● What is expected
Using "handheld" as the search string, find the matching lines below and copy them.

● Material supplied
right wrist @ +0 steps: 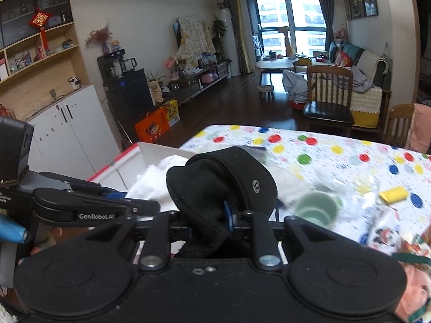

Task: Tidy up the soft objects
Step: 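Carry the tissue and mask into the red box and open both tools, then withdraw both tools from the box and move toward the pink bath puff, then grasp the pink bath puff with the left tool while the right tool grasps the printed bag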

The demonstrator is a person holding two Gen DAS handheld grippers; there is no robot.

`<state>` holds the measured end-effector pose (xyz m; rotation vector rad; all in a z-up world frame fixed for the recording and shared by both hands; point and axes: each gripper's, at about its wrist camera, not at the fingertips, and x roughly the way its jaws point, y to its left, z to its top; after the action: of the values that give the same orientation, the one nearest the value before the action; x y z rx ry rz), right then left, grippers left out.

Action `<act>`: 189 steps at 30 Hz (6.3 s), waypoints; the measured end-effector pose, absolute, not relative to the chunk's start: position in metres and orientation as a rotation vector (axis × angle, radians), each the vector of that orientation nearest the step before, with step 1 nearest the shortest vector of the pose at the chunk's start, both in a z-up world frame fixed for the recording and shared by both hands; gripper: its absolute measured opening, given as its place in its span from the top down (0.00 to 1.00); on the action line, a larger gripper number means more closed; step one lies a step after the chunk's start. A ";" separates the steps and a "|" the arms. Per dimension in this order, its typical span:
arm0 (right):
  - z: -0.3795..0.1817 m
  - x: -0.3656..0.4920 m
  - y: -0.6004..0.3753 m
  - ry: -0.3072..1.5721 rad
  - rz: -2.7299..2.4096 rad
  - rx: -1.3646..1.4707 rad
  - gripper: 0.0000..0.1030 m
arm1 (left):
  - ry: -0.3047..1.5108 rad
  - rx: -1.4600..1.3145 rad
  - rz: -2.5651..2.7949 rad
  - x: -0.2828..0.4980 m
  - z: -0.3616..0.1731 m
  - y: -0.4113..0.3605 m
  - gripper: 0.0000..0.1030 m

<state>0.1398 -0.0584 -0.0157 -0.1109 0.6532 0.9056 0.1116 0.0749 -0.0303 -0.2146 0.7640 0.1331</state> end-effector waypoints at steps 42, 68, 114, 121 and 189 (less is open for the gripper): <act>-0.113 0.160 0.188 0.804 0.927 -0.272 0.80 | 0.936 -0.192 0.225 0.156 -0.118 0.294 0.80; -0.139 0.162 0.205 0.971 0.860 -0.337 0.67 | 1.089 -0.185 0.236 0.182 -0.147 0.294 0.38; -0.008 0.109 -0.010 0.622 0.783 -0.010 0.01 | 0.669 -0.131 -0.019 0.114 -0.013 0.138 0.19; -0.013 0.118 -0.077 0.617 0.698 0.018 0.00 | 0.661 -0.155 -0.083 0.127 -0.016 0.081 0.18; -0.169 0.313 -0.338 0.978 0.457 0.196 0.10 | 1.009 -0.171 -0.499 0.335 -0.184 -0.223 0.01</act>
<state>0.3127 -0.3378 -0.1686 0.1959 0.9777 0.4568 0.3351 -0.2230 -0.1839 -0.1705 1.0088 -0.4994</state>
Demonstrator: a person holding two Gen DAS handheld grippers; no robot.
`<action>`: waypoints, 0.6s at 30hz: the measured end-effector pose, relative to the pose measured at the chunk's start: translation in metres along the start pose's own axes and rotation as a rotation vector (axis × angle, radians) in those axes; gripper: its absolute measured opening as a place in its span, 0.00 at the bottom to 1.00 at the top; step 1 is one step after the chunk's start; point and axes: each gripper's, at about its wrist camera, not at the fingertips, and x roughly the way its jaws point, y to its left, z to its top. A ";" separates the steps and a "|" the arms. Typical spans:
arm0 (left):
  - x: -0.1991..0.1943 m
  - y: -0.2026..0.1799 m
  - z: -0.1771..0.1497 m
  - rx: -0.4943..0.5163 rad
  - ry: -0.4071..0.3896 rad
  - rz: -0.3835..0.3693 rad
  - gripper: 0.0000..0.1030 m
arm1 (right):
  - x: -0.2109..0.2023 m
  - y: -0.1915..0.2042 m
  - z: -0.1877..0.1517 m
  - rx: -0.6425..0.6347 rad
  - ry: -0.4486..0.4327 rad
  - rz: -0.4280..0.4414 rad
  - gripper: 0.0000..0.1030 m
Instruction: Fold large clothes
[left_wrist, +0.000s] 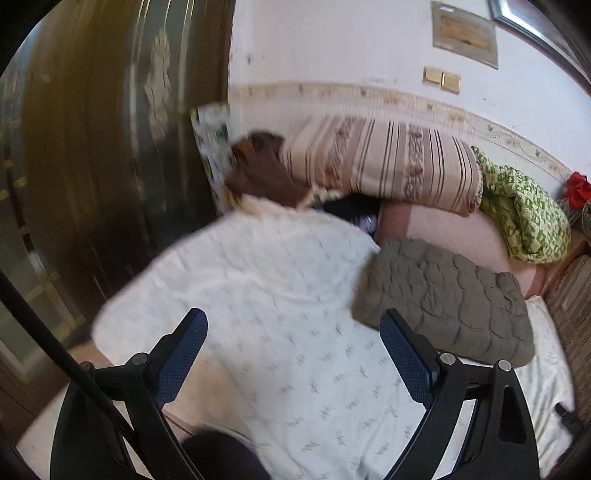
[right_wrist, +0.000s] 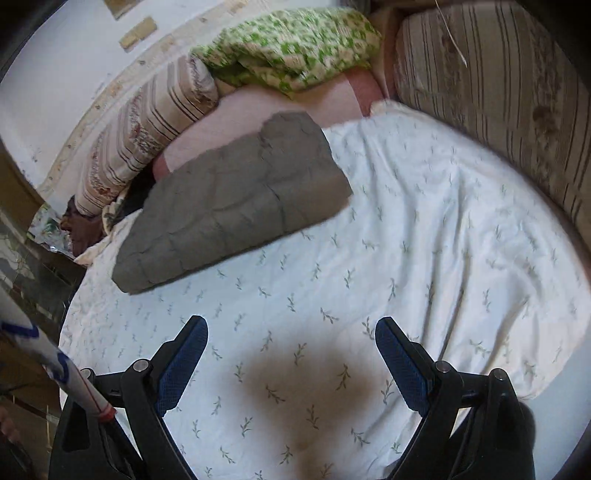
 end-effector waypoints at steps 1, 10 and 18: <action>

● Result below
The demonstrator is a person holding two Gen DAS handheld grippers; there is no robot.
Demonstrator: a person holding two Gen DAS handheld grippers; no robot.

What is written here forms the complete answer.